- **Try it**:
Check each line of the data, and copy those where "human" appears.

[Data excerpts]
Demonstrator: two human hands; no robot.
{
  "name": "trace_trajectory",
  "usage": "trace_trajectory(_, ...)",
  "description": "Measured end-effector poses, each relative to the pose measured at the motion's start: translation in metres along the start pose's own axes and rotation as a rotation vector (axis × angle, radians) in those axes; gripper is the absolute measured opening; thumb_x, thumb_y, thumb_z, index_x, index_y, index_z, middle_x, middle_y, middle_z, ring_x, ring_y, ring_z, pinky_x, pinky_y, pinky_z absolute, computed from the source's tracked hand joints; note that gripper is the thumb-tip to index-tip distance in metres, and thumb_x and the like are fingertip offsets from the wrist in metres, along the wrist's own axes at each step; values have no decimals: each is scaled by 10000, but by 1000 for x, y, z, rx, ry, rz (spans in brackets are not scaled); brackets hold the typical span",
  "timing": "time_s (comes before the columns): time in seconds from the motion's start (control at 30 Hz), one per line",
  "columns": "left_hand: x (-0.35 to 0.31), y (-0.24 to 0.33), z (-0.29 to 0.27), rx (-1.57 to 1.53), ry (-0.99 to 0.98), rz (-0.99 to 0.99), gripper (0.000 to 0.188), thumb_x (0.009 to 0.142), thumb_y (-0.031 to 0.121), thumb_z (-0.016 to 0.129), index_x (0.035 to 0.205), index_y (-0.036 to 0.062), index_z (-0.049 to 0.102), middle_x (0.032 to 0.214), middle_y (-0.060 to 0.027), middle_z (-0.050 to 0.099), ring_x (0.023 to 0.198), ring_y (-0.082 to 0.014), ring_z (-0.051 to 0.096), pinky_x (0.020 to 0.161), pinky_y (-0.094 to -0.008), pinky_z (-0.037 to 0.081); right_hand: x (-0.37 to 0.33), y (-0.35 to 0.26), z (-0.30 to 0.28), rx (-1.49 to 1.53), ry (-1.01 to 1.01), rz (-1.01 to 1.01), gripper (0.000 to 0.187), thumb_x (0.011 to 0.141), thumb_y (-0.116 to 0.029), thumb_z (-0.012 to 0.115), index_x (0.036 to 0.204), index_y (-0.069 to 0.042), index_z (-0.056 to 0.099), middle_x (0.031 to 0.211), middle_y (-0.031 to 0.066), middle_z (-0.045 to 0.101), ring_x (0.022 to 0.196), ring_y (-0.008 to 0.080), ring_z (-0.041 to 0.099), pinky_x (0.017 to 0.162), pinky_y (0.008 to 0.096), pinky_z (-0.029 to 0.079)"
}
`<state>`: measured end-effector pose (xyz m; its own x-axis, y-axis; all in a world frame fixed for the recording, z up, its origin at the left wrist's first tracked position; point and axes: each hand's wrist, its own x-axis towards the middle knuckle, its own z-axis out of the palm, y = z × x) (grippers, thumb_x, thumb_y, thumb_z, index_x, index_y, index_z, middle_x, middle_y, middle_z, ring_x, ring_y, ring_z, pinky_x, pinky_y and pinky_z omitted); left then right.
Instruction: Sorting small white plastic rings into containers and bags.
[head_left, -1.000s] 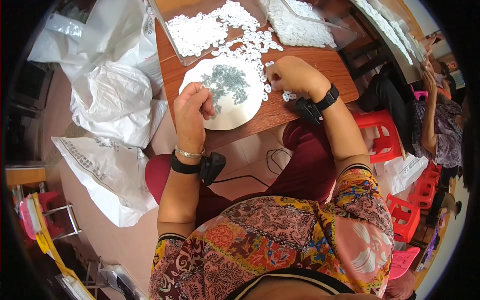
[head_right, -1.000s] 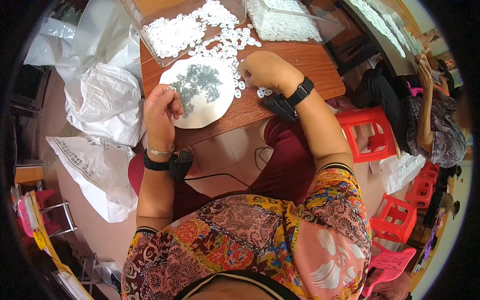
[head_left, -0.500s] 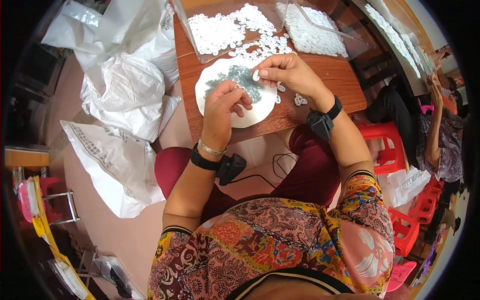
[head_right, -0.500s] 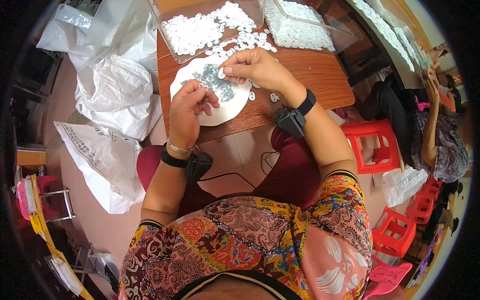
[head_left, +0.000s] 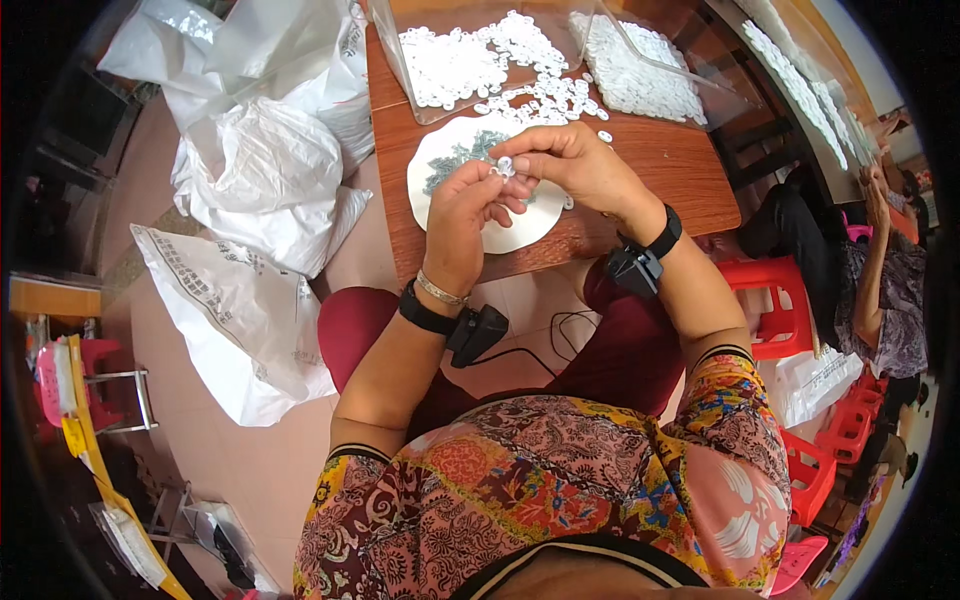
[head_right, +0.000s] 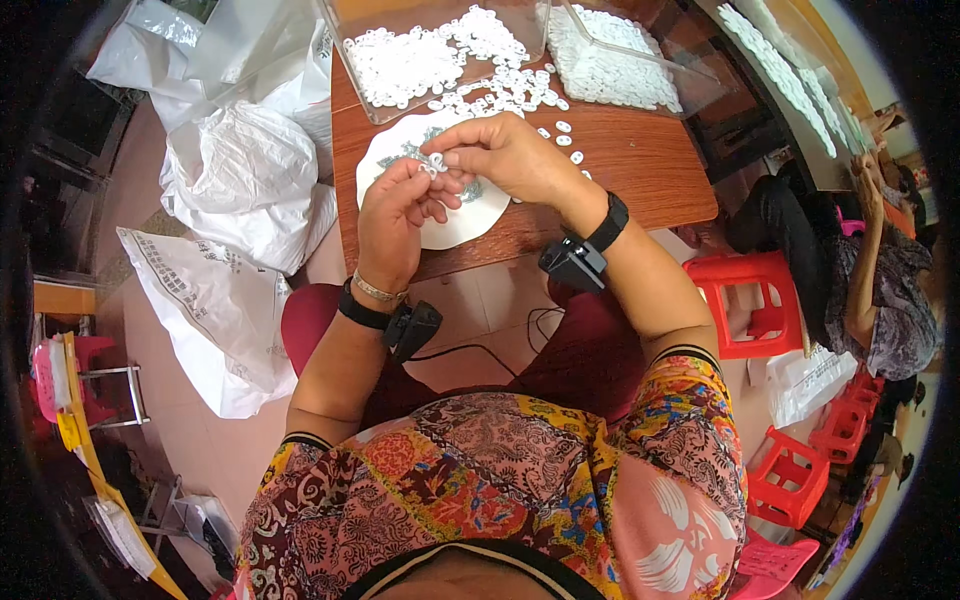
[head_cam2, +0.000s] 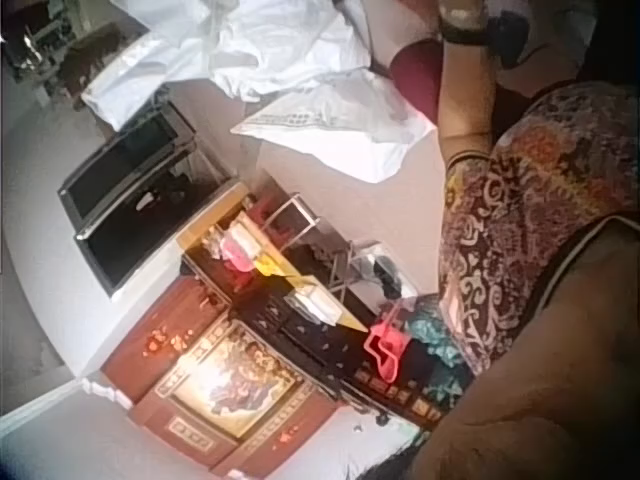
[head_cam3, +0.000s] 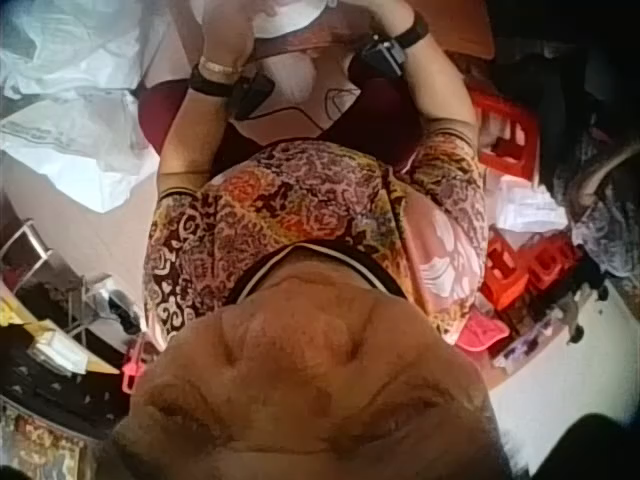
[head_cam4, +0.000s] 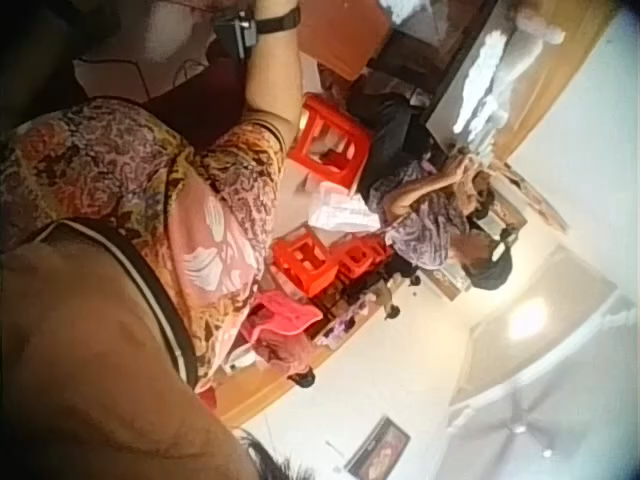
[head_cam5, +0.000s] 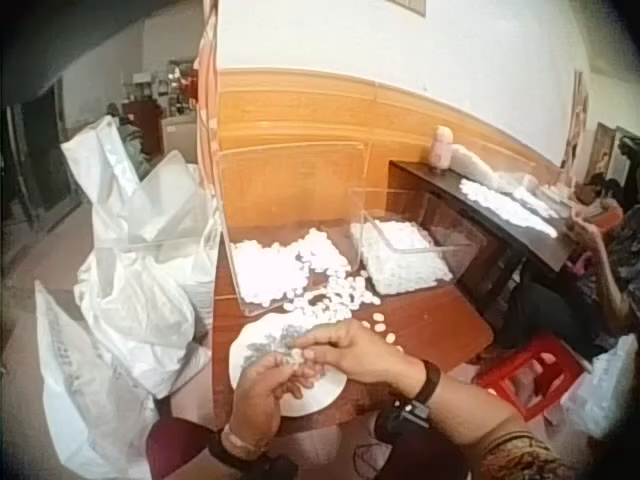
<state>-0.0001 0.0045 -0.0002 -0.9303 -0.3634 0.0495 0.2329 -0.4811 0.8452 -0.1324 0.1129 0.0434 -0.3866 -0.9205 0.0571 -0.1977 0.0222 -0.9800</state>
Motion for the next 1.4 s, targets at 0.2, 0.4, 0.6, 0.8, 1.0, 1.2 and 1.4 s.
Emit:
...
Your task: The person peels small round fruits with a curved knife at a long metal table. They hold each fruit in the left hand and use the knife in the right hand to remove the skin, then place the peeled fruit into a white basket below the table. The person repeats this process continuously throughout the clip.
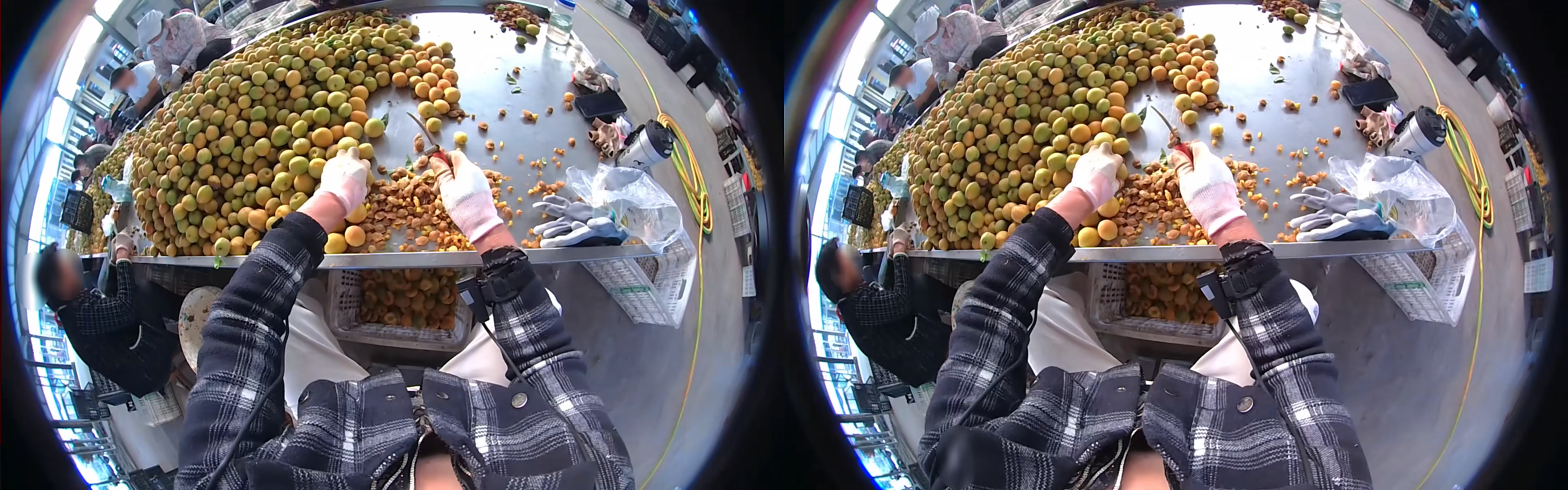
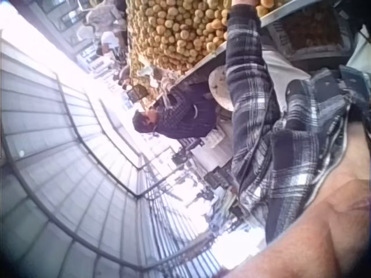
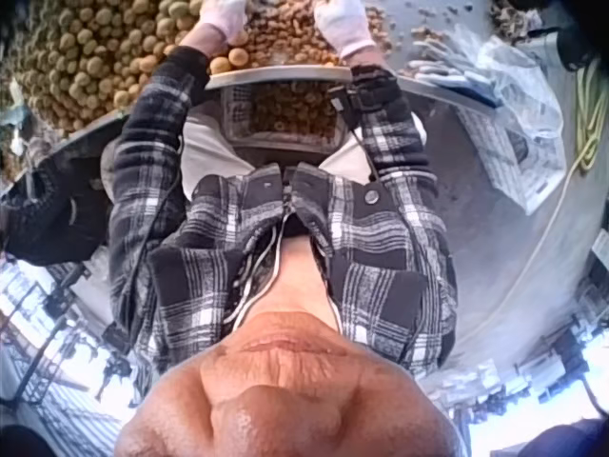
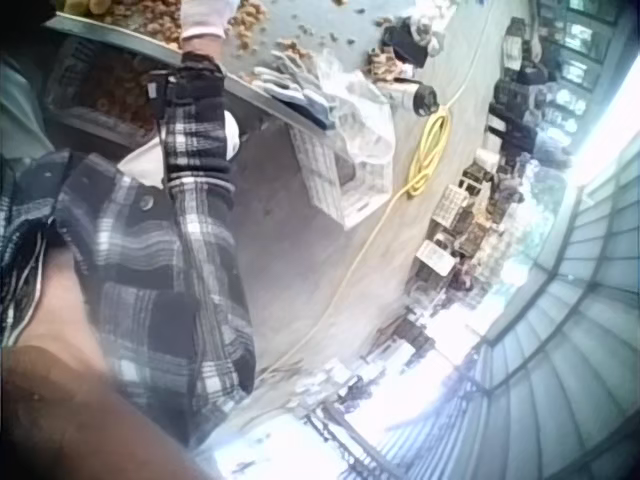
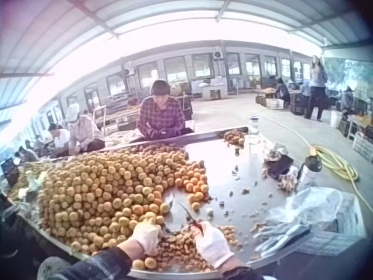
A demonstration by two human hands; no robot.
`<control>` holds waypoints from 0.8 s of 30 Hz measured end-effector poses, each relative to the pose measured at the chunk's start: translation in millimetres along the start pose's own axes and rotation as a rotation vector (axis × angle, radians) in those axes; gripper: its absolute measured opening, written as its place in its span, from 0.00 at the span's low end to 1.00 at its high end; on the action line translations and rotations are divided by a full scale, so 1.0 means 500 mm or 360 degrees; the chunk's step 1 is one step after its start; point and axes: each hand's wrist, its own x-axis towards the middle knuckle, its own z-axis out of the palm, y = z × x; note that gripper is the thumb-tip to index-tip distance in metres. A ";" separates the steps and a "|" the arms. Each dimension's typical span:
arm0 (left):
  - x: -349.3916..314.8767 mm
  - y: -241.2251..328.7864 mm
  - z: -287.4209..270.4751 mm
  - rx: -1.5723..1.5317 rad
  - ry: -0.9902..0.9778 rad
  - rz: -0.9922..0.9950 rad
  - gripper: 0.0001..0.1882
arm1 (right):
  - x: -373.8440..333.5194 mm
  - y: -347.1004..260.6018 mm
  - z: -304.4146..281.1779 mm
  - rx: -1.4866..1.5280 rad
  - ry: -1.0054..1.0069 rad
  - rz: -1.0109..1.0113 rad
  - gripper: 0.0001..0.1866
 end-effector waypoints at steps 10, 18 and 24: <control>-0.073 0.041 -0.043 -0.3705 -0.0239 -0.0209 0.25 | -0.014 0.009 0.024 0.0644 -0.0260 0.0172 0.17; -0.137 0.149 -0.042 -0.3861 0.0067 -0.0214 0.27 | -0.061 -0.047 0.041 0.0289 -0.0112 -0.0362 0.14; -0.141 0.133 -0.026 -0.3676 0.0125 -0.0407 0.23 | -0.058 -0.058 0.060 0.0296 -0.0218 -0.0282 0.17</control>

- **Task solution**:
Demonstrator: two human hands; no robot.
A demonstration by two human hands; no robot.

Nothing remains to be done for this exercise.